After the Windows 10 laptop joined the test network, the Kali terminal started showing alerts from the script krack-test-client., which attempts to scan the connected client (our laptop) for the vulnerability and, if found, exploit it.
But the results so far are disappointing. Windows 10, of course, has a patch, as indicated by the line: “Client DOESN’T seem vulnerable to pairwise key reinstallation in the 4-way handshake.”
Let’s try a few more variations controlled by the script’s command-line flags.
$ sudo ./krack-test-client.py --group
$ sudo ./krack-test-client.py --tptk
$ sudo ./krack-test-client.py --tptk-rand
But of course, nothing works. Did we really put in all that effort for nothing?
Sure enough, I easily found a vulnerable device of my own—a phone running Android 7.0 that last received an update in July 2018. You can definitely still find these in the wild.
Connect the smartphone to testnetwork and see what our script reports. After a few seconds, it says Android is vulnerable to a group key reinstallation during the four-way handshake.
We did it! From here, you can fire up Wireshark and start sniffing packets. Overall, the experiment showed that KRACK is still a very real problem, and the attack works.
How to protect yourself?
It turns out that almost any device on almost any Wi‑Fi network can be compromised using KRACK. That sounds scary, but—as with any other attack—it’s not the end of the world. Here are a couple of tips to protect yourself against KRACK:
- First, make sure the site is using HTTPS (look for the padlock in the address bar). With HTTPS, KRACK can’t decrypt your traffic.
- Second, always install the latest security updates.
And of course, for sensitive sessions you can skip wireless entirely. Or use a VPN—it gives you end-to-end encryption between the client and the server.
[ Does WPA3 protect against KRACK?On June 27, 2018, the Wi‑Fi Alliance announced it had finalized the new WPA3 security standard. WPA3 is both a new security protocol and the name of the corresponding certification program.
The designers of WPA3 set out to fix the architectural flaws exposed by KRACK. Since the core weakness was in the four-way handshake, WPA3 mandates a more robust authentication and key exchange method—SAE (Simultaneous Authentication of Equals), also known as Dragonfly.
The SAE (Simultaneous Authentication of Equals) mechanism has already been used in mesh networks and is specified in the IEEE 802.11s standard. It is based on the Diffie–Hellman key exchange using finite cyclic groups.
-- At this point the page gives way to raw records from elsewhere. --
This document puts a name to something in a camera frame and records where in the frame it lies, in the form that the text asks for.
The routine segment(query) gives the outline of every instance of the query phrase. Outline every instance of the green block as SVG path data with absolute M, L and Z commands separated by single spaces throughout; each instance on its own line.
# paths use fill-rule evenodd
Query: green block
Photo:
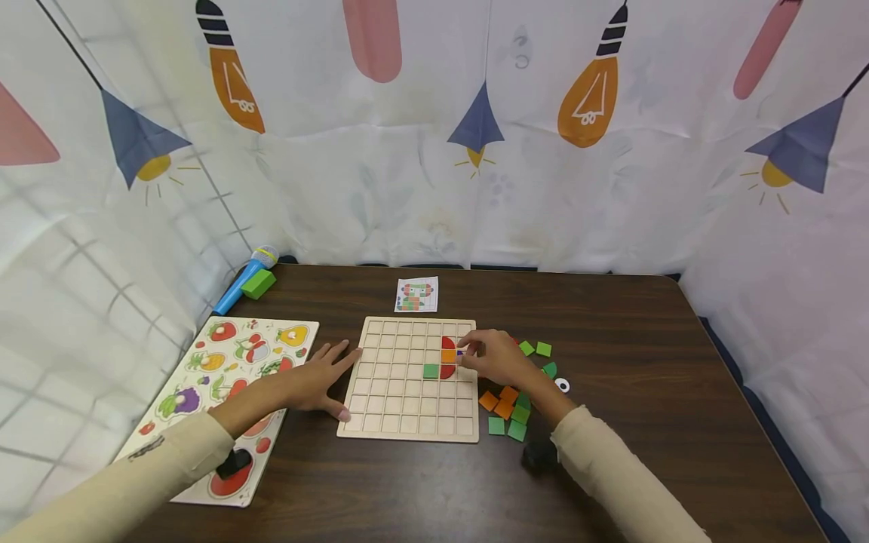
M 531 347 L 531 343 L 528 343 L 527 341 L 523 341 L 522 343 L 520 343 L 519 348 L 522 349 L 522 352 L 525 353 L 525 356 L 528 356 L 534 352 L 534 348 Z
M 269 287 L 275 284 L 275 281 L 277 281 L 275 274 L 267 269 L 261 269 L 242 285 L 242 292 L 248 298 L 259 300 L 260 296 L 264 295 Z
M 555 375 L 558 374 L 558 366 L 555 365 L 555 362 L 549 362 L 543 367 L 543 373 L 548 375 L 549 379 L 555 379 Z
M 438 364 L 423 364 L 422 365 L 423 379 L 440 379 L 441 366 Z
M 519 397 L 516 398 L 516 405 L 523 406 L 525 409 L 531 410 L 531 399 L 528 398 L 524 392 L 519 393 Z
M 544 343 L 543 341 L 537 341 L 537 354 L 549 358 L 552 354 L 552 345 Z
M 510 429 L 507 430 L 507 435 L 522 443 L 525 440 L 525 432 L 527 431 L 527 426 L 525 426 L 518 420 L 511 420 Z
M 513 415 L 510 417 L 516 422 L 521 422 L 522 424 L 528 424 L 528 417 L 531 415 L 531 411 L 525 409 L 523 406 L 516 406 L 513 408 Z
M 489 435 L 504 435 L 504 419 L 489 417 Z

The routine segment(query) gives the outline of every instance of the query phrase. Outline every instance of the toy microphone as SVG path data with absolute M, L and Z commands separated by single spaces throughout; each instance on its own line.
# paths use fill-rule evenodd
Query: toy microphone
M 250 256 L 248 266 L 244 269 L 242 274 L 238 276 L 238 279 L 232 283 L 232 286 L 229 287 L 229 290 L 226 291 L 226 294 L 223 295 L 223 298 L 221 298 L 215 306 L 215 313 L 218 315 L 225 315 L 227 311 L 232 309 L 232 306 L 235 305 L 238 299 L 242 297 L 242 285 L 248 282 L 248 279 L 253 277 L 256 272 L 261 269 L 269 269 L 275 264 L 277 264 L 276 248 L 270 245 L 257 247 L 256 250 L 254 250 L 254 254 Z

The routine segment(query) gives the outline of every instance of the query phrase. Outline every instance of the wooden puzzle board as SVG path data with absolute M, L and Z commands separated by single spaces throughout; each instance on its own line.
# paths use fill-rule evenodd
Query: wooden puzzle board
M 304 364 L 319 327 L 319 322 L 309 321 L 211 317 L 115 460 L 150 443 L 184 417 L 223 403 L 260 377 Z M 210 473 L 172 501 L 247 507 L 271 455 L 283 415 L 284 410 L 270 414 L 235 442 L 236 450 L 250 452 L 250 465 L 228 480 Z
M 455 344 L 475 328 L 475 321 L 366 317 L 344 400 L 351 419 L 338 424 L 338 437 L 480 441 L 477 372 L 455 365 Z

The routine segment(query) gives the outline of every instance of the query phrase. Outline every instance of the microphone head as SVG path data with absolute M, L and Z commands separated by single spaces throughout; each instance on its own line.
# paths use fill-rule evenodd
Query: microphone head
M 260 262 L 266 269 L 270 269 L 277 264 L 277 249 L 271 245 L 261 245 L 254 249 L 254 254 L 250 256 L 250 260 Z

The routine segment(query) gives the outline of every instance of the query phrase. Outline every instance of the googly eye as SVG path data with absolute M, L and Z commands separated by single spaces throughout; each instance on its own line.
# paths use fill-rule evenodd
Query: googly eye
M 562 379 L 561 377 L 559 377 L 555 380 L 555 385 L 557 385 L 561 392 L 563 392 L 564 394 L 570 392 L 570 383 L 567 382 L 567 379 Z

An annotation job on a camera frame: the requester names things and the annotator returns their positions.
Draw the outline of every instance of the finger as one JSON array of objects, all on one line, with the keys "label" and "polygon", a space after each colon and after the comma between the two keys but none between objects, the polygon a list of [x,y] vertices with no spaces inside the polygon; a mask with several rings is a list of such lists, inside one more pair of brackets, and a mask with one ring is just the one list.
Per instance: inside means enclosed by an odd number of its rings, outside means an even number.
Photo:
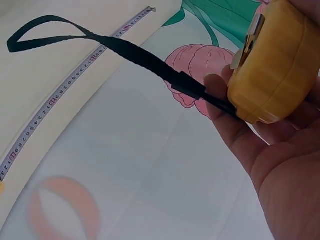
[{"label": "finger", "polygon": [[[204,79],[207,92],[220,99],[227,99],[227,85],[218,75],[208,75]],[[239,159],[248,174],[260,155],[268,146],[242,120],[235,119],[207,103],[207,110],[223,141]]]},{"label": "finger", "polygon": [[320,24],[319,0],[289,0],[297,9]]},{"label": "finger", "polygon": [[308,103],[311,103],[316,108],[320,109],[320,77],[319,76],[317,77],[315,85],[311,89],[306,100]]},{"label": "finger", "polygon": [[221,71],[221,77],[226,84],[229,83],[229,80],[233,74],[234,74],[234,71],[231,70],[230,65],[225,66]]},{"label": "finger", "polygon": [[286,142],[297,132],[286,120],[273,124],[257,122],[253,127],[260,137],[270,145]]},{"label": "finger", "polygon": [[304,101],[288,118],[287,120],[297,129],[305,129],[312,125],[320,118],[320,111]]}]

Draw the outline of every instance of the black lanyard loop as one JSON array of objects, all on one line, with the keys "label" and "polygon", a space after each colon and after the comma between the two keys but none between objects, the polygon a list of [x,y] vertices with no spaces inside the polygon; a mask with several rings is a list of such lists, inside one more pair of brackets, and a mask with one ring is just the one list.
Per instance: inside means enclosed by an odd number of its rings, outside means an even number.
[{"label": "black lanyard loop", "polygon": [[[75,26],[77,29],[79,29],[82,33],[84,33],[84,35],[53,36],[47,38],[19,41],[31,29],[49,22],[62,22],[71,24]],[[152,53],[144,50],[143,48],[135,44],[132,44],[129,41],[120,38],[100,36],[94,34],[89,30],[59,16],[46,15],[28,22],[23,27],[21,27],[15,34],[13,34],[12,37],[9,38],[9,40],[7,41],[7,47],[11,53],[16,53],[44,47],[47,45],[71,39],[88,39],[97,41],[100,44],[112,50],[113,52],[117,53],[121,57],[127,59],[128,61],[153,72],[154,74],[162,78],[164,81],[170,83],[173,89],[181,93],[184,93],[195,100],[199,100],[202,98],[210,104],[221,109],[222,111],[234,117],[237,117],[236,108],[231,103],[225,102],[214,96],[208,95],[206,93],[205,86],[203,86],[201,83],[193,79],[185,72],[175,71],[172,67],[167,65],[164,61],[162,61],[160,58],[156,57]]]}]

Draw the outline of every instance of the hand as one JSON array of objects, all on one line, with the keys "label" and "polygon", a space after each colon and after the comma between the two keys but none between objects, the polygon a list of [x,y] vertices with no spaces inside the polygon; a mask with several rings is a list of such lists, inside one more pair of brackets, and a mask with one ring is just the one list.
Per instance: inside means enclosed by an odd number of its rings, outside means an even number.
[{"label": "hand", "polygon": [[[320,25],[320,0],[291,0]],[[227,99],[230,66],[204,79],[208,93]],[[286,120],[253,127],[207,104],[226,145],[249,174],[276,240],[320,239],[320,79]]]}]

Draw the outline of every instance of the tape measure markings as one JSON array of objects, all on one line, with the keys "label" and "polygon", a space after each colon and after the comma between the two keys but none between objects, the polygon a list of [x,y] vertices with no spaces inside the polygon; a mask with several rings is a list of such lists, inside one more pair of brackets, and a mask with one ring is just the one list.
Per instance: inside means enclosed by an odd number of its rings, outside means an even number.
[{"label": "tape measure markings", "polygon": [[[127,31],[136,25],[141,19],[147,16],[150,12],[155,12],[156,9],[148,6],[146,9],[138,13],[130,19],[126,24],[119,28],[112,37],[121,38]],[[9,153],[4,158],[0,165],[0,182],[6,177],[11,165],[23,149],[26,142],[32,136],[39,124],[43,121],[50,110],[55,106],[59,99],[67,92],[67,90],[77,81],[77,79],[107,50],[104,45],[96,48],[80,65],[63,81],[63,83],[54,91],[49,99],[42,105],[40,110],[35,114],[27,127],[24,128],[17,141],[13,144]]]}]

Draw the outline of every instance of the pink flower print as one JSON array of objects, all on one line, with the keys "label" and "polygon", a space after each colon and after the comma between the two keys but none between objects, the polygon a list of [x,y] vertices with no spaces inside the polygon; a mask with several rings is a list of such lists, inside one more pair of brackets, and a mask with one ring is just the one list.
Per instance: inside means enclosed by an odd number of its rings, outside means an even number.
[{"label": "pink flower print", "polygon": [[257,0],[257,2],[268,5],[271,2],[271,0]]},{"label": "pink flower print", "polygon": [[[199,83],[203,84],[207,74],[221,75],[222,69],[231,64],[234,53],[216,46],[201,44],[186,45],[175,50],[166,63],[178,72],[185,72]],[[209,117],[206,102],[202,99],[195,100],[179,91],[171,88],[171,84],[165,82],[173,97],[187,109],[195,106],[201,114]]]},{"label": "pink flower print", "polygon": [[262,3],[255,11],[255,14],[263,14],[267,8],[267,5],[271,2],[271,0],[257,0],[259,3]]}]

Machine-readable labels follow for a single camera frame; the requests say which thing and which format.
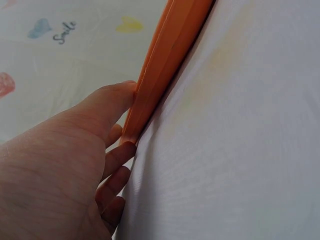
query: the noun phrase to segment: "orange edge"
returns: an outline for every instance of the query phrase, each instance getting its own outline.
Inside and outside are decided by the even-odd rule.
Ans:
[[[185,58],[214,0],[168,0],[137,82],[120,143],[137,143],[161,96]]]

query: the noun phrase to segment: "skin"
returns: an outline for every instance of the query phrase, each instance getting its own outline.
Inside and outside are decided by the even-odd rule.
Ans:
[[[122,134],[116,122],[135,87],[102,87],[0,146],[0,239],[111,239],[136,146],[106,148]]]

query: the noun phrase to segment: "white fabric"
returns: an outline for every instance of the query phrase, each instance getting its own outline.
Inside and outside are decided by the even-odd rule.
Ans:
[[[320,239],[319,9],[217,1],[139,142],[117,239]]]
[[[6,96],[0,89],[0,143],[101,86],[136,80],[165,4],[0,0],[0,73],[15,81]],[[75,29],[60,44],[53,38],[61,39],[63,23]]]

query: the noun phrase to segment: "finger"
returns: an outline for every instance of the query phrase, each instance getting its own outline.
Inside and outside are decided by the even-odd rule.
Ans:
[[[113,174],[119,167],[136,154],[137,147],[132,142],[125,142],[105,155],[105,165],[101,181]]]
[[[64,114],[70,123],[105,140],[133,104],[135,88],[133,81],[101,87]]]
[[[111,201],[120,193],[127,184],[130,170],[121,166],[110,178],[103,182],[95,192],[95,201],[100,213],[103,213]]]
[[[112,144],[114,144],[122,135],[122,127],[119,124],[115,124],[106,139],[104,140],[105,148],[107,149]]]
[[[126,201],[122,197],[117,196],[113,199],[113,201],[101,215],[103,223],[108,229],[111,236],[115,233],[116,228],[120,223],[125,204]]]

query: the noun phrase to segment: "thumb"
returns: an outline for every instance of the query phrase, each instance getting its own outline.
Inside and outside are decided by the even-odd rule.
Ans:
[[[101,87],[60,117],[104,140],[133,104],[135,89],[134,81]]]
SEA belongs to the PAKE family of protocols and provides an interactive method by which two or more parties establish cryptographic keys based on a password known to one or more of them. The resulting session key that each side uses to authenticate the connection is derived from the password, the keys, and both parties’ MAC addresses. If one party’s key is compromised, it does not compromise the session key. And even if an attacker learns the password, they still won’t be able to decrypt the packets.
Another WPA3 enhancement is support for PMF (Protected Management Frames), which safeguards the integrity of management traffic. In the future, PMF support will also become mandatory for WPA2.
However, the fact that WPA3 is backward-compatible with WPA2 has already drawn criticism from Mathy Vanhoef, the researcher behind the KRACK attack. He believes there will be a way to bypass Protected Management Frames (PMF) to forcibly disconnect a client from the network.
While adopting SAE will make dictionary attacks harder, it won’t eliminate them—only prolong them—and in open networks an attacker can still set up their own access point to bypass protections and intercept traffic.
What’s more, WPA3 requires hardware support; you can’t just add it with a firmware update. As a result, widespread adoption will take years—and infosec researchers aren’t standing still.